Kıvanç Tatltuğ o kararı Sezen Aksu sayesinde aldırdı

Kıvanç Tatlıtuğ gazetecilere karşı ilk zafer kazanan ünlü değil, sezen Aksu da daha önce teknede izinsiz fotoğrafını çeken gazeteciyi 8 yıl uğraşıp mahkum ettirmişti.

Bilal Özcan yazıyor...

Haberi dün vermiştik. Kıvanç Tatlıtuğ 2016 yılında eşiyle Hawai’de balayındayken, kaldıkları otelin plajında çekilen fotoğrafların “Özel hayatın gizliliğini ihlal edici nitelikte” olduğunu belirtip “Kıvanç Tatlıtuğ ile Başak Dizer Hawaii’de tatilde” haberlerine erişimin engellenmesi talebinde bulundu. İstanbul 3.Sulh Ceza Hâkimliği, Tatlıtuğ’un talebini kabul ederek, haberlere erişim engeli getirdi.

Peki bu karar mahkemeden nasıl çıktı? Biz hep, gazeteci kamuya açık yerde ünlüleri görüntüleyebilir, izin almadan çekip yayınlayabilir. Halkın alkışlarıyla bir yere gelmiş ünlüler, halkın haber alma hakkına saygılı ve herkesten daha çok tahammüllü olmalıdır.
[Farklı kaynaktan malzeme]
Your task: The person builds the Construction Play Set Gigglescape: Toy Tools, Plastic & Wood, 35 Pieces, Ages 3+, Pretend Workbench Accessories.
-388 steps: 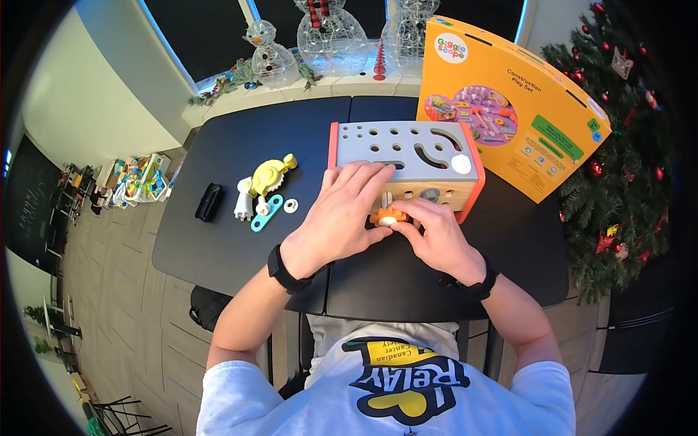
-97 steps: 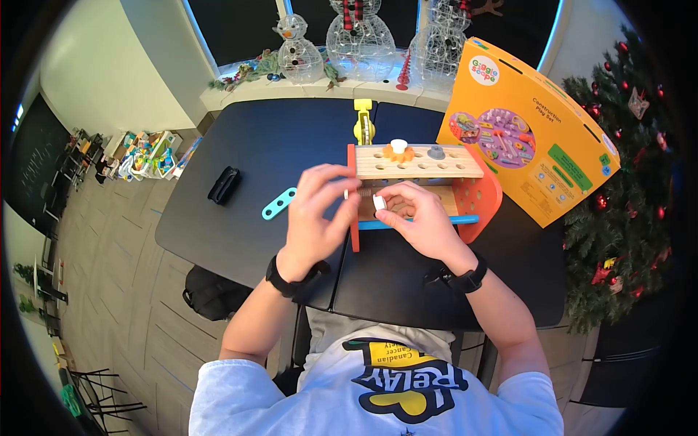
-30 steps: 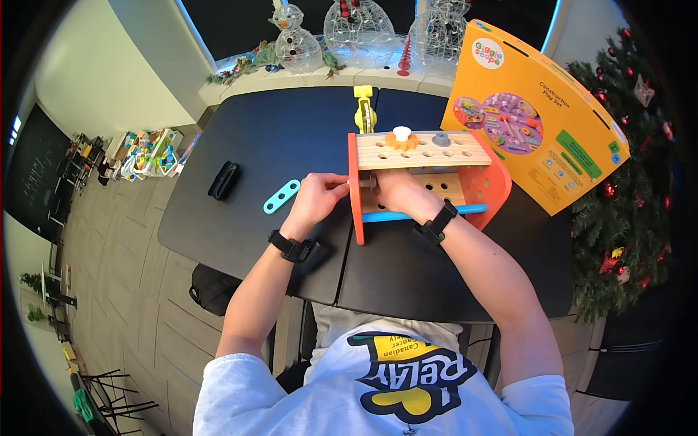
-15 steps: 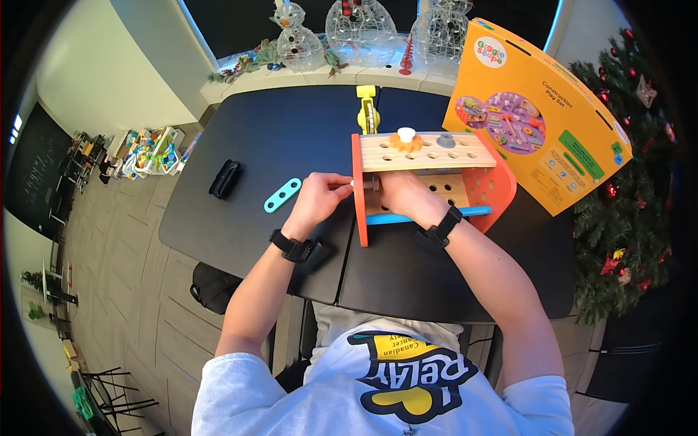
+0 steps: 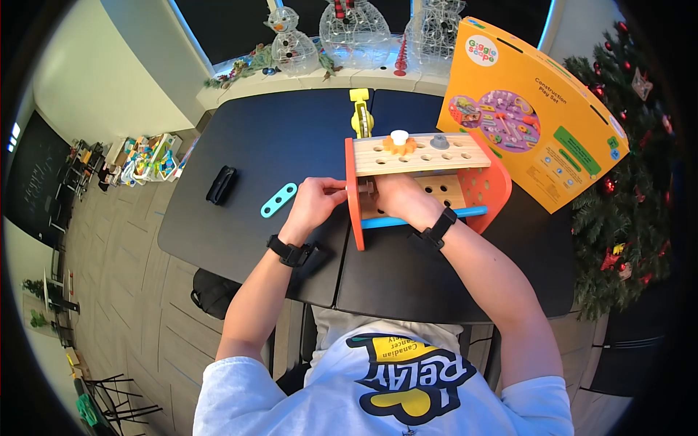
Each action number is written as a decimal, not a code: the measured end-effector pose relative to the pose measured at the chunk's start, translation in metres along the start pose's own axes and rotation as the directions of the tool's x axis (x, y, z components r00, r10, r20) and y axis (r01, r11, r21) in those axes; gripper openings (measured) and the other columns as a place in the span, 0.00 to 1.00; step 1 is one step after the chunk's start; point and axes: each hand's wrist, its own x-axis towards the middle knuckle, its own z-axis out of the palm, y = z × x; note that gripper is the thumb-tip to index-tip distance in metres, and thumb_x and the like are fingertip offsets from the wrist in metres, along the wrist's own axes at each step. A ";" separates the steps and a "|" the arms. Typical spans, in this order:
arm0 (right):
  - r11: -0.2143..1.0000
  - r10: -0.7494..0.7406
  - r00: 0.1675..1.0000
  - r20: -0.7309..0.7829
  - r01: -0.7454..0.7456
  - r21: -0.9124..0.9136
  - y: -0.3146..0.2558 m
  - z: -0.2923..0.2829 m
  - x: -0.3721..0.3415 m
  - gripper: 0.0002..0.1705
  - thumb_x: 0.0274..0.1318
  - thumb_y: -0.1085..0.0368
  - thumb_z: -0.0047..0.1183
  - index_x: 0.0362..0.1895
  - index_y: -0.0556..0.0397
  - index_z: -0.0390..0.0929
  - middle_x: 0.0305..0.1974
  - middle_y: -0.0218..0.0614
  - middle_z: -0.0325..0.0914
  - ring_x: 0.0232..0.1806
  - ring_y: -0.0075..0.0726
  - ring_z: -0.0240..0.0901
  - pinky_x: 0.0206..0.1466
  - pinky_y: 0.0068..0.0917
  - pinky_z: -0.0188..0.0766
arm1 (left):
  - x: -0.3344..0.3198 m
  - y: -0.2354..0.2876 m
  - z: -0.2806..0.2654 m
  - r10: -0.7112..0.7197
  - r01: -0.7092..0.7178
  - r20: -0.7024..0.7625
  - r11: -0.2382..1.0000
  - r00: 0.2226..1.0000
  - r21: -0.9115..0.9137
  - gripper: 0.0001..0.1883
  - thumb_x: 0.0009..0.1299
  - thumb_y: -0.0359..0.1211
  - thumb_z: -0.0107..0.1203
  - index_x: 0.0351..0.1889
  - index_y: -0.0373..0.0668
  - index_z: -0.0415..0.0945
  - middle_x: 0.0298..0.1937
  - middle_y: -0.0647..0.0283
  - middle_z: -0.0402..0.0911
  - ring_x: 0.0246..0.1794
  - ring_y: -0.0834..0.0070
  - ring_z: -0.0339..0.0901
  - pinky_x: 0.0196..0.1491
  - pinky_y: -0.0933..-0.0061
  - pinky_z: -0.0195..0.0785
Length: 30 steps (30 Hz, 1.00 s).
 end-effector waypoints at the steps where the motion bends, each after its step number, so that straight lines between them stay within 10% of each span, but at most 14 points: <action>1: 0.998 -0.066 0.992 -0.106 0.067 0.013 0.008 0.007 0.000 0.19 0.55 0.75 0.57 0.53 0.64 0.77 0.47 0.60 0.82 0.52 0.66 0.80 0.55 0.49 0.78 | 0.001 -0.002 0.000 0.008 -0.008 -0.001 1.000 1.000 -0.001 0.14 0.72 0.31 0.65 0.52 0.33 0.88 0.43 0.52 0.92 0.43 0.69 0.89 0.50 0.68 0.79; 13: 1.000 -0.008 0.998 0.058 0.009 -0.011 0.001 0.001 0.002 0.21 0.65 0.77 0.47 0.62 0.63 0.74 0.59 0.50 0.83 0.59 0.52 0.83 0.62 0.44 0.79 | -0.002 0.002 0.001 0.007 -0.007 -0.004 1.000 1.000 -0.015 0.14 0.72 0.29 0.64 0.53 0.32 0.87 0.43 0.52 0.92 0.42 0.70 0.88 0.50 0.68 0.79; 30: 0.996 -0.089 0.994 -0.060 0.087 -0.035 0.017 0.013 0.003 0.19 0.55 0.79 0.54 0.53 0.65 0.79 0.50 0.59 0.83 0.55 0.65 0.80 0.58 0.50 0.77 | -0.001 -0.003 0.002 0.010 -0.010 -0.005 1.000 1.000 -0.008 0.15 0.72 0.31 0.64 0.53 0.32 0.87 0.43 0.52 0.92 0.43 0.70 0.88 0.51 0.68 0.79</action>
Bu durum ‘özel hayat’ın ihlali değildir, diye biliyorduk. 

Zaten başına böyle bir olay gelen ünlüler de mahkemeye başvurdukları zaman, gazeteci çoğunlukla haklı çıkıyordu.

Tek bir olay hariç.

Ve bence İstanbul 3. Sulh Ceza Hakimliği Tatlıtuğ çiftinin plajda çekilen fotoğraflarını ve haberini yasaklarken, Sezen Aksu’nun 8 yıl uğraşıp kazandığı bir davayı göz önüne aldı.
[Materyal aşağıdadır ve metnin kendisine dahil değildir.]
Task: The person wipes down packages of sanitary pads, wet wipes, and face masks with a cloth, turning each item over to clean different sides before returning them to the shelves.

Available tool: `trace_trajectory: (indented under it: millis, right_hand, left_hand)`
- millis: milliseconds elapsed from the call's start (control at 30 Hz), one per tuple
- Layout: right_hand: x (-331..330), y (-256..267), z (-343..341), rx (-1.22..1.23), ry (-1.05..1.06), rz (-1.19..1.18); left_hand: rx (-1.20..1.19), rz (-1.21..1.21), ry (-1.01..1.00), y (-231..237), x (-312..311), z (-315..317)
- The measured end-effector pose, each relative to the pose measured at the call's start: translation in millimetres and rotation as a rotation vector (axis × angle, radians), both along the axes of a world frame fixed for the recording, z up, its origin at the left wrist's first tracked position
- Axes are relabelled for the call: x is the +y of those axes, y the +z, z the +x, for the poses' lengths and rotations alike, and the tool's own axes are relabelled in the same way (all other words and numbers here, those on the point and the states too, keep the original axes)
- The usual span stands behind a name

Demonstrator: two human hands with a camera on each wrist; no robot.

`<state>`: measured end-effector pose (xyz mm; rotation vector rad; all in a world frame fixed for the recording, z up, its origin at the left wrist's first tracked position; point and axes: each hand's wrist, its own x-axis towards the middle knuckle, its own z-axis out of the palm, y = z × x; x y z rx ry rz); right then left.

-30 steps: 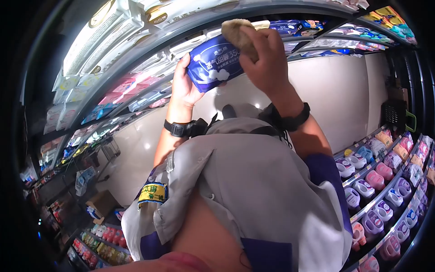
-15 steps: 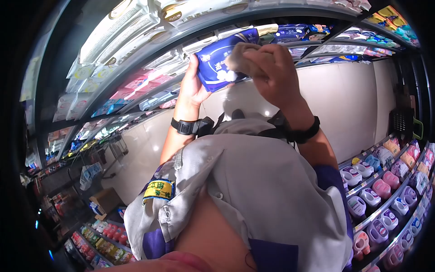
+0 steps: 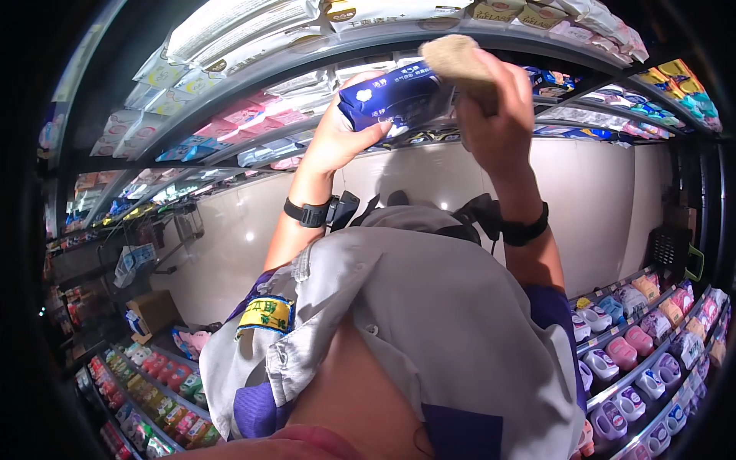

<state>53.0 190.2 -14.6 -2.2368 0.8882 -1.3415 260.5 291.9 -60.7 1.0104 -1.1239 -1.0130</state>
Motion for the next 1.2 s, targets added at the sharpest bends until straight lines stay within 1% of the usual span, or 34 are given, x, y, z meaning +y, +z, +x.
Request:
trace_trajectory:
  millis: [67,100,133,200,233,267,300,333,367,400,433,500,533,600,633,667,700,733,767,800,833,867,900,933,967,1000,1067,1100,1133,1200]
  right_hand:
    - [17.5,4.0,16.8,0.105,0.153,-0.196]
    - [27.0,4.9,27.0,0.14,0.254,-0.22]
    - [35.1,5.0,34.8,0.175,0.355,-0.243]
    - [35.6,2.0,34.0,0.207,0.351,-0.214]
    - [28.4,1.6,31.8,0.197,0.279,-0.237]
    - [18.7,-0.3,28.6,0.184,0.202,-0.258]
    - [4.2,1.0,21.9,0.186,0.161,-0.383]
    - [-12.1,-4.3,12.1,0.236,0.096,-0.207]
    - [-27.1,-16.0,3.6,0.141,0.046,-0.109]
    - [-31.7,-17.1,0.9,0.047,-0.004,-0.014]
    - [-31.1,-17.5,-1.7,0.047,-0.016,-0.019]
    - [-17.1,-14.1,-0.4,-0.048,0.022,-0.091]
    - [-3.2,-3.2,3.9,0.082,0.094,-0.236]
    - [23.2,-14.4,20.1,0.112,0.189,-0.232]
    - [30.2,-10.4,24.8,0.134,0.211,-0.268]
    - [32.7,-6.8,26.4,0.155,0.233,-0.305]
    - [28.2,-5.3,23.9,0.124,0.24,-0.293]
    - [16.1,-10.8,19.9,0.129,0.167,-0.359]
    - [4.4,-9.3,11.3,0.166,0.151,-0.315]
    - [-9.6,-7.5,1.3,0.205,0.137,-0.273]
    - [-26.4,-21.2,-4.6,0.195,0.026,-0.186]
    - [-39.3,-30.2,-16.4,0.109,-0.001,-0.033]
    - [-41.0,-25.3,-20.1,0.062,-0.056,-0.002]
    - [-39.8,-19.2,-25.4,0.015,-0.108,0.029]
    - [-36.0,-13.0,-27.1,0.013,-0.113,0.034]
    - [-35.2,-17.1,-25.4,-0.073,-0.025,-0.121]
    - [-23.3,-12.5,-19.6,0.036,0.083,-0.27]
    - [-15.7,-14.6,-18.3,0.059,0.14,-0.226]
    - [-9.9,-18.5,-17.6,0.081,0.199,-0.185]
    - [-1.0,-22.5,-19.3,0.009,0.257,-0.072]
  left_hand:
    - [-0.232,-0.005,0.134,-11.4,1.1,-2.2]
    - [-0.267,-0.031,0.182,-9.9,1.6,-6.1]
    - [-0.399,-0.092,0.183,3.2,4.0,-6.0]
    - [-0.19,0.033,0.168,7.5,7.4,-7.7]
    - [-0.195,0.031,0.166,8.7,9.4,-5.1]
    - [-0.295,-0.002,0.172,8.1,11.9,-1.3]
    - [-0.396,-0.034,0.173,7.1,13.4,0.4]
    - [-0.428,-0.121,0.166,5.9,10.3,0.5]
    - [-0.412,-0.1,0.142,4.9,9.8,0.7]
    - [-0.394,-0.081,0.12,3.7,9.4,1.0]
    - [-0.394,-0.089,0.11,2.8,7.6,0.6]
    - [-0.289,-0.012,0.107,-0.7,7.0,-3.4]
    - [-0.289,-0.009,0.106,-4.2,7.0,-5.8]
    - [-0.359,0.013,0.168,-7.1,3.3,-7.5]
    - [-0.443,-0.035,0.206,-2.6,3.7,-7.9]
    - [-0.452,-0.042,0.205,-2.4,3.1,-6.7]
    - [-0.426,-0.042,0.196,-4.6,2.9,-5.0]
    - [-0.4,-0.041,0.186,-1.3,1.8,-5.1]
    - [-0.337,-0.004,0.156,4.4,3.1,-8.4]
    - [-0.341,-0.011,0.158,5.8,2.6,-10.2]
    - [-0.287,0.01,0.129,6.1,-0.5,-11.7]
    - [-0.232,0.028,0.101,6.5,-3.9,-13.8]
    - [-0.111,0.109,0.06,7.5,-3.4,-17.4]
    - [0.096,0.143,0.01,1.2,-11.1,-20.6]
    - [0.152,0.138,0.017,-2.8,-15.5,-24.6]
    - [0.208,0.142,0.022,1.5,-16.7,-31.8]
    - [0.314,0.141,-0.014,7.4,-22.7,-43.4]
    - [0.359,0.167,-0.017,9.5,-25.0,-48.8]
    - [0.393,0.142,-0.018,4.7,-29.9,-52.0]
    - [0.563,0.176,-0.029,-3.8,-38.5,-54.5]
2006 yılında Bodrum’da bir teknede tatil yaparken izinsiz fotoğrafları çekilen Sezen Aksu, gazeteciyle giriştiği büyük hukuk mücadesini kazanmış ve 3 bin lira tazminata mahkum ettirmişti.

 

Yargıtay 12. Dairesi yerel mahkemenin gazeteciye beraat kararını Sezen Aksu lehine bozarken şöyle diyordu: 

“Özel hayat hayat kavramı, kişinin sadece gözlerden uzak, başkalarıyla paylaşmadığı, kapalı kapılar ardında, dört duvar arasındaki yaşantısı ve mahremiyetinden ibaret değil, herkesin bilmediği veya bilmemesi gereken, istenildiğinde başka kişilere açıklanabilen, tamamen kişiye özel olayları ve bilgilerin tamamını içerir. 
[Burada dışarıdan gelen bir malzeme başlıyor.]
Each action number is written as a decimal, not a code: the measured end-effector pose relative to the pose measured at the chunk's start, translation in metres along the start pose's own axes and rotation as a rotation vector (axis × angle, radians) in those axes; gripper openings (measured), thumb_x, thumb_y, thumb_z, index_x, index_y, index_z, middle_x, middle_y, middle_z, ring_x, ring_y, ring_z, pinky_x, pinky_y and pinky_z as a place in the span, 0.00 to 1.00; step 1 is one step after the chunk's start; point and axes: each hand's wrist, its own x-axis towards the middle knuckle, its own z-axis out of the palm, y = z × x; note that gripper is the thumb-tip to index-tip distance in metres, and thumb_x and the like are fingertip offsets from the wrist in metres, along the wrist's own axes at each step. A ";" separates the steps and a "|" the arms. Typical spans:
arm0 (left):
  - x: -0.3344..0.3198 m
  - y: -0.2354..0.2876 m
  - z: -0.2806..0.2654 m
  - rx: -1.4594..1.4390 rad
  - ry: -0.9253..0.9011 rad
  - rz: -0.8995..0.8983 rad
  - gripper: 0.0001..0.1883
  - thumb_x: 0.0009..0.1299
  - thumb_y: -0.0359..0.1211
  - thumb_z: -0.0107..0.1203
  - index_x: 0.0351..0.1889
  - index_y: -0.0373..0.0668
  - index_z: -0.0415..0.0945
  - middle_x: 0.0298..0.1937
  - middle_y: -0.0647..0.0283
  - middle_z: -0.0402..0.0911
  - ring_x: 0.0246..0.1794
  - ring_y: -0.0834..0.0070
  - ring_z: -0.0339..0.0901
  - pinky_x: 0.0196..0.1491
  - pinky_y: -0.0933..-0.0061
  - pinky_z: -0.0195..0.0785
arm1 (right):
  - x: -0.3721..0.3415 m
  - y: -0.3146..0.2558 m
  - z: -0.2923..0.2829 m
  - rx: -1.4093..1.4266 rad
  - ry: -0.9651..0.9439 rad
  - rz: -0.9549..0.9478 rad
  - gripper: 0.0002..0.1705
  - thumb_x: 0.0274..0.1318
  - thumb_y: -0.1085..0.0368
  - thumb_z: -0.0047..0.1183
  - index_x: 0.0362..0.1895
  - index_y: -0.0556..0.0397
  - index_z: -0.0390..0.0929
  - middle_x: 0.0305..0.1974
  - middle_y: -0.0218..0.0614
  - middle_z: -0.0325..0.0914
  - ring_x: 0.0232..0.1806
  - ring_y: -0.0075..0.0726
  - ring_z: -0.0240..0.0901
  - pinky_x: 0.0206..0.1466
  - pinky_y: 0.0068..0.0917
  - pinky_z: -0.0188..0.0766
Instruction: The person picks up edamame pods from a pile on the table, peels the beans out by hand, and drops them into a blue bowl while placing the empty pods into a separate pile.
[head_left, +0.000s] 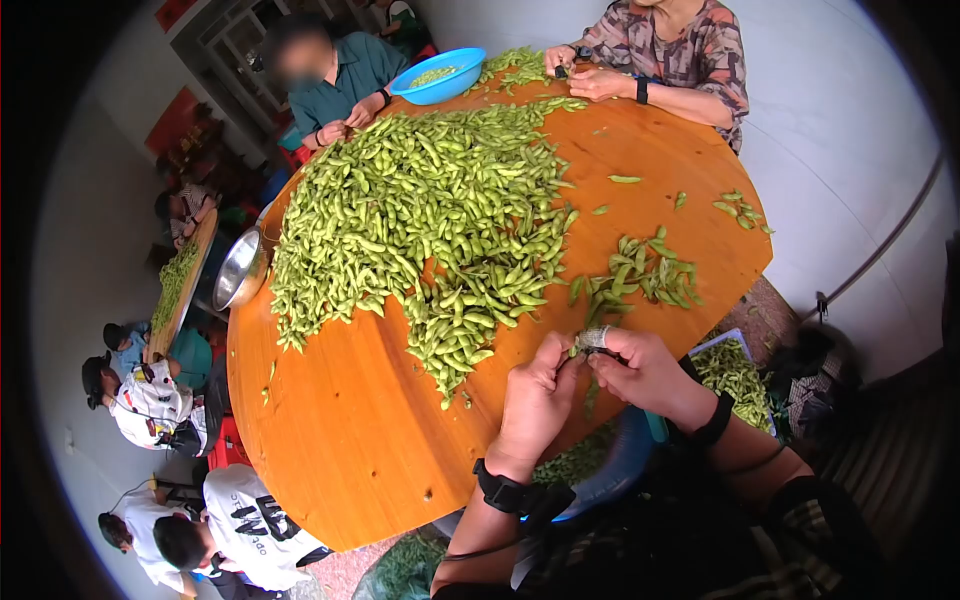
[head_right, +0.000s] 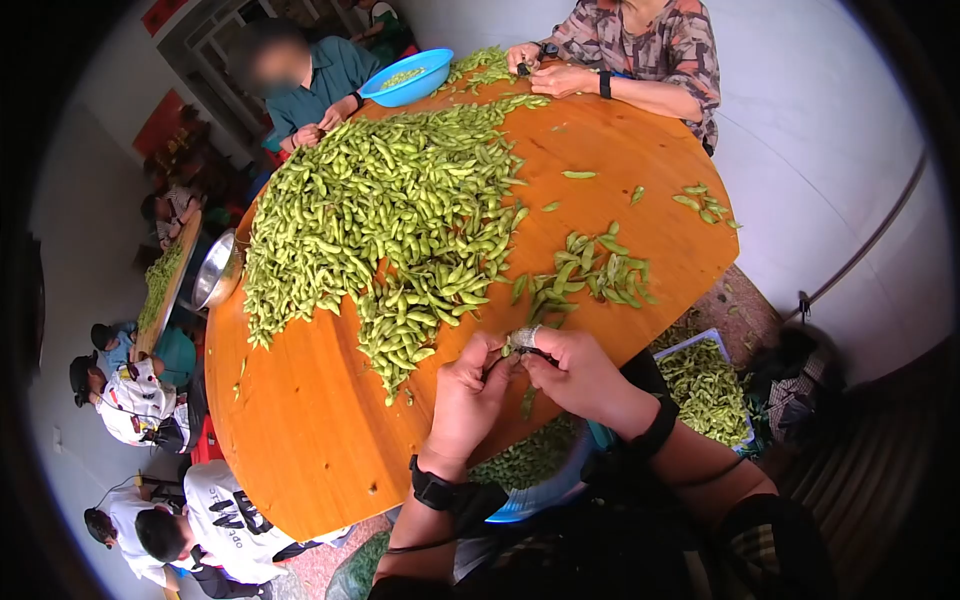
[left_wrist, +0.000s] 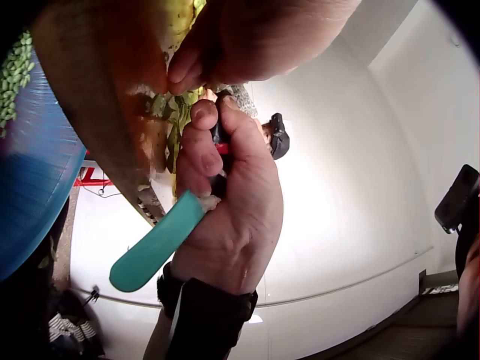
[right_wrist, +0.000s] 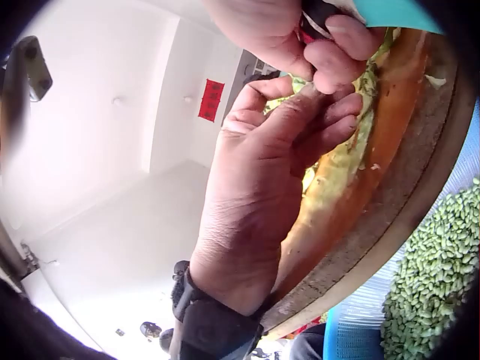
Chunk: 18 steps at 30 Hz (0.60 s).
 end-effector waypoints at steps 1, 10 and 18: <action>0.001 -0.001 0.001 -0.001 -0.002 0.003 0.08 0.70 0.24 0.54 0.45 0.41 0.72 0.33 0.51 0.83 0.35 0.58 0.85 0.35 0.70 0.75 | 0.000 -0.002 -0.001 0.045 -0.022 0.017 0.09 0.63 0.72 0.47 0.45 0.57 0.77 0.23 0.24 0.71 0.22 0.14 0.63 0.26 0.18 0.63; 0.004 0.008 -0.009 -0.551 -0.077 -0.372 0.05 0.76 0.29 0.50 0.44 0.38 0.73 0.31 0.68 0.80 0.25 0.87 0.75 0.28 0.84 0.71 | -0.005 -0.002 0.002 0.110 -0.013 0.081 0.06 0.63 0.72 0.47 0.40 0.57 0.76 0.21 0.25 0.67 0.21 0.17 0.59 0.24 0.21 0.60; 0.002 -0.007 0.000 0.077 0.126 -0.039 0.06 0.67 0.21 0.45 0.40 0.34 0.71 0.27 0.55 0.78 0.25 0.66 0.76 0.31 0.68 0.68 | -0.012 0.004 0.014 -0.167 0.009 -0.143 0.06 0.60 0.73 0.48 0.40 0.59 0.74 0.19 0.32 0.64 0.21 0.20 0.55 0.25 0.26 0.59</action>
Kamuya açık alanda bulunulması, bu alandaki her görüntü veya sesin dinlenilmesine, izlenilmesine, kaydedilmesine, sürekli ve izinsiz olarak elde bulundurulmasına rıza gösterildiği anlamına gelmez" ifadesine yer verilen kararda, kamuya açık alanda bulunulduğunda dahi, "kalabalığın içinde dikkat çekmezlik, tanınmazlık, bilinmezlik prensibi geçerlidir.

Bir olay ya da bilginin, özel hayat kavramı kapsamına girip girmediği belirlenirken, sadece içinde bulunulan fiziki çevrenin özelliklerine bakılmaması, kişinin toplum içindeki konumu, mesleği, görevi, kamuoyu tarafından tanınıp tanınmadığı, dışa yansıyan davranışları, rıza ve öngörüleri, sosyal ilişkileri, müdahalenin derecesi gibi ölçütlerin de göz önüne alınması gerekir.

Ve tabii Sezen Aksu lehine karar veren mahkeme de kararını, Avrupa İnsan Hakları Mahkemesi’nin Monaco Prensesi Caroline’nin 1999 yılında Almanya Anayasa Mahkemesi’ne karşı açtığı ve kazandığı paparazzi savaşı neticesinde aldığı emsal karara dayandırmıştı…

Tüm bunları hafta içi her akşam Elife Yılmaz ile program yaptığım Uçankurş TV ekranlarından dün gece okudum ve anlattım…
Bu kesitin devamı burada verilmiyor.